__DIRECTIONS__.
Please set down word for word every line from the one holding "the blue-patterned knife" to the end of the data below, both included.

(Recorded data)

######

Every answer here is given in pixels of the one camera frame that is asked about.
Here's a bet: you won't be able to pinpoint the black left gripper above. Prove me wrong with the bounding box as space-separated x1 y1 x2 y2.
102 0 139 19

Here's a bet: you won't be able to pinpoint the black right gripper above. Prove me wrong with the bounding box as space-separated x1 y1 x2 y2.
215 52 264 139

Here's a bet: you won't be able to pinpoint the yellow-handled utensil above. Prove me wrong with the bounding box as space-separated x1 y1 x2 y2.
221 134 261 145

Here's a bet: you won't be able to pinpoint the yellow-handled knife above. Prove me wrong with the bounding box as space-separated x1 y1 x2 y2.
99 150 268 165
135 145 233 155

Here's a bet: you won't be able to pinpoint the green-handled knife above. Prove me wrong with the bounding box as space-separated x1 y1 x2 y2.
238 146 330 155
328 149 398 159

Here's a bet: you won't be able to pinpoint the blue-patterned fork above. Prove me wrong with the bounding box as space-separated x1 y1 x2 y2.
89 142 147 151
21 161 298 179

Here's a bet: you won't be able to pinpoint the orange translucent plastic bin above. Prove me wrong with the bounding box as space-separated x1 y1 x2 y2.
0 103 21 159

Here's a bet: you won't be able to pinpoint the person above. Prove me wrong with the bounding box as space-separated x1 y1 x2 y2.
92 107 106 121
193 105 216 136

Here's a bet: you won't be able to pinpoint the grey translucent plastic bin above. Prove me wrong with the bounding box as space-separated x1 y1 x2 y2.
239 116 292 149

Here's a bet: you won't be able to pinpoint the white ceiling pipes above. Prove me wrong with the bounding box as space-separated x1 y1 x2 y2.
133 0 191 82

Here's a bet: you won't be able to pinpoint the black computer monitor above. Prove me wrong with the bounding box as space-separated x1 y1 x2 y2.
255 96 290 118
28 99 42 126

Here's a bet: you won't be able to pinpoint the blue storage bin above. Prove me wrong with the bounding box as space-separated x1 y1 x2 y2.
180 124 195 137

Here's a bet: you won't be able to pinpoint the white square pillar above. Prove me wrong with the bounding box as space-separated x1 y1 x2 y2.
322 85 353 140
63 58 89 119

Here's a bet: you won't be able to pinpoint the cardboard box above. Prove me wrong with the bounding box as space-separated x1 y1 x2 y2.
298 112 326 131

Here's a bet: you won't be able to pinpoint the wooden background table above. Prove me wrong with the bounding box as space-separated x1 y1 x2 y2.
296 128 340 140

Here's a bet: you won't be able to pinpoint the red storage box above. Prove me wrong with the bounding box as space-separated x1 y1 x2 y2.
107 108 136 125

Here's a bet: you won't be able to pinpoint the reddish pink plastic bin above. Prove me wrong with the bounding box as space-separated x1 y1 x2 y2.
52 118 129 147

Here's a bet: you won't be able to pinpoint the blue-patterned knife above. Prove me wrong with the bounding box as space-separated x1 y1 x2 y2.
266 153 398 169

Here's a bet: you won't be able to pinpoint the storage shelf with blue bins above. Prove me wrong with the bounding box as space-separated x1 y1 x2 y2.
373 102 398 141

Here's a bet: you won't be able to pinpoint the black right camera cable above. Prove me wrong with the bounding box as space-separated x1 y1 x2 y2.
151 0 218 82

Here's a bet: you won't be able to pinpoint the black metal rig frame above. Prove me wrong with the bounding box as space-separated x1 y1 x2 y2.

######

__RESULT OF THIS TASK__.
Here's a bet: you won't be able to pinpoint the blue-patterned knife above. Prove me wrong with the bounding box as space-separated x1 y1 x2 y2.
266 153 398 169

Here's a bet: you won't be able to pinpoint the storage shelf with blue bins above. Prove me wrong with the bounding box as space-separated x1 y1 x2 y2.
373 102 398 141

Here's a bet: you won't be able to pinpoint the black right camera cable above. Prove me wrong with the bounding box as space-separated x1 y1 x2 y2.
151 0 218 82

Here's a bet: you won't be able to pinpoint the black metal rig frame above. Prove me wrong with the bounding box as space-separated x1 y1 x2 y2.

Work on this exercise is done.